Table ■: Ehito TL-3 8.2 and 4 Set-8AspIsAsp” L/No record 5.00:t3.4 XIO "Pro-8Asp" Asp" None 4.36±1.25xlO' 4.7 4±1.30xlO”Pro-8Asp”Asp” 4.93±1.9 5xlO' 2.23±, 42 mowing 0■ No Pro-8 Yes 1.10 soil 0.1 5xlO' 8.02+2.94 cut 09Ser -8 None Yes 2.1 company 1. 1 axis 10' 1.12±, 02 cutting 0'' As shown in the data summarized in Table 1 Both the biological activity and the inhibition constant (K,) for the human ratio-3 molecular form The addition of the octapeptide YXDDDDK to the amine terminus is as follows: The fusion protein analog is used for receptor binding research without essentially changing either of the parameters It is a form of human IL-3 that is reasonable for use as a research reagent and as a medicine. provides evidence that Furthermore, the 15.700th asparagine is added to asparagus. Inhibiting the addition of N-linked carbohydrates by replacing ginate can disrupt the biology of human IL-3. showing a significant (2-4 fold) increase in both biological activity and binding affinity.

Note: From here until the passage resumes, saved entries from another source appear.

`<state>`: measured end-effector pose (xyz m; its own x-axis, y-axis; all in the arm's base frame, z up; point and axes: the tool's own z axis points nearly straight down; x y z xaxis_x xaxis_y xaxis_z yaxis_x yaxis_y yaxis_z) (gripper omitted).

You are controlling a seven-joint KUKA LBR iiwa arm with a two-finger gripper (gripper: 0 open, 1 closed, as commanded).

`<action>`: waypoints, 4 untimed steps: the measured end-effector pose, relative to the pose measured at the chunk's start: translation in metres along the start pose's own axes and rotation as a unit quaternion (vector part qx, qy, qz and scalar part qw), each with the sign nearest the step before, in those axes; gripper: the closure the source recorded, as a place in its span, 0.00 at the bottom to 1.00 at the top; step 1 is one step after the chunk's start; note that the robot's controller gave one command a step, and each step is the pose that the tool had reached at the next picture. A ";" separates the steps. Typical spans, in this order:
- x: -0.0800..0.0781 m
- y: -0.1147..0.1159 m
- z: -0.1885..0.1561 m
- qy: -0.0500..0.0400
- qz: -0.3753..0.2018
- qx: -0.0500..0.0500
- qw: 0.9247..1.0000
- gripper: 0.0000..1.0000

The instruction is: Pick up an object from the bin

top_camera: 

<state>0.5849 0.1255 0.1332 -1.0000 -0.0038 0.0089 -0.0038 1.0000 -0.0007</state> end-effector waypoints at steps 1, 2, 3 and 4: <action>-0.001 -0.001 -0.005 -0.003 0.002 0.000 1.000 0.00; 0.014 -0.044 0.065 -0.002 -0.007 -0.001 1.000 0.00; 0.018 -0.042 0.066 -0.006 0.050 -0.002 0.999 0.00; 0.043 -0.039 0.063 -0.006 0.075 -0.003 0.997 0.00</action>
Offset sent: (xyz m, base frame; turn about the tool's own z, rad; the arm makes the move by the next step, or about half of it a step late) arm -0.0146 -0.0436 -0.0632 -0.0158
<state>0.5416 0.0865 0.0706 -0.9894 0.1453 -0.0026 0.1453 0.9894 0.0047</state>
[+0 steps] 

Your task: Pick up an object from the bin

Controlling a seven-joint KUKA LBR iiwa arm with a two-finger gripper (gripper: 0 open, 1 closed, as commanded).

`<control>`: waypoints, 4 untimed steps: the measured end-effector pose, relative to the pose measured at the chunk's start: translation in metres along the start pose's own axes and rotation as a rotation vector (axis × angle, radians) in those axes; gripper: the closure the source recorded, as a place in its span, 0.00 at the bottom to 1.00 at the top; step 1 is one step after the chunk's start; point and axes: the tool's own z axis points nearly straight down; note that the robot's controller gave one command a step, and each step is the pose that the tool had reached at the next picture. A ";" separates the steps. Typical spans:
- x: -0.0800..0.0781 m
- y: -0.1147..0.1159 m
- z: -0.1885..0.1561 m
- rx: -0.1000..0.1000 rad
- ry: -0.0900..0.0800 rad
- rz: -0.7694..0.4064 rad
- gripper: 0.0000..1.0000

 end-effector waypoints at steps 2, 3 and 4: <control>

Figure 1 (Figure 2 Go to engineering rhiji 2 ken second 2 Nihiro Chojo] Kogo Emi sp Procedural amendment □ October 2, 1991! ; day [distribution]

Claims (7)

[Claims] 1. Recombinant human IL-3 protein analog derived by yeast expression, rhu A pharmaceutical composition containing a pharmaceutically effective amount of IL-3 (Asp15, Asp70) Therefore, the pharmaceutical composition is (a) at least 3.0 x 107 units/mg of human bone marrow proliferation assay; physical specific activity, (b) at least for the human monocyte IL-3 receptor, expressed as an inhibition constant. avidity of 2.0 x 1010 M-1, and (c) less than 1 ng/mg protein. The above pharmaceutical composition characterized by an endotoxin content of. 2. A recombinant human IL-3 protein analog has essentially the same sequence as The composition according to claim 1, having the amino acid sequence. [There is an array] 3. The recombinant human IL-3 protein contains an amino acid sequence identical to such a sequence. The composition according to claim 2, comprising: 4. Biological ratio of at least 4.0 x 107 U/ng in human bone marrow proliferation assay activity and at least 4.0 x 1010 M-1 towards the human monocyte IL-3 receptor. A composition according to claim 1 characterized by binding affinity. 5. Claim 1, comprising the N-terminal octapeptide DYKDDDDK. Composition. 6. formulated in a physiologically acceptable dilution for injection or continuous infusion; A composition according to claim 1. 7. IL-1α, IL-1β, IL-2, IL-4, IL-5, IL-6, IL -7, consisting of GM-CSF, G-CSF, M-CSF, EPO or TNF one or more biologically responsive modifying genes selected from the group 6. A composition according to claim 5, additionally comprising in a clinically effective amount.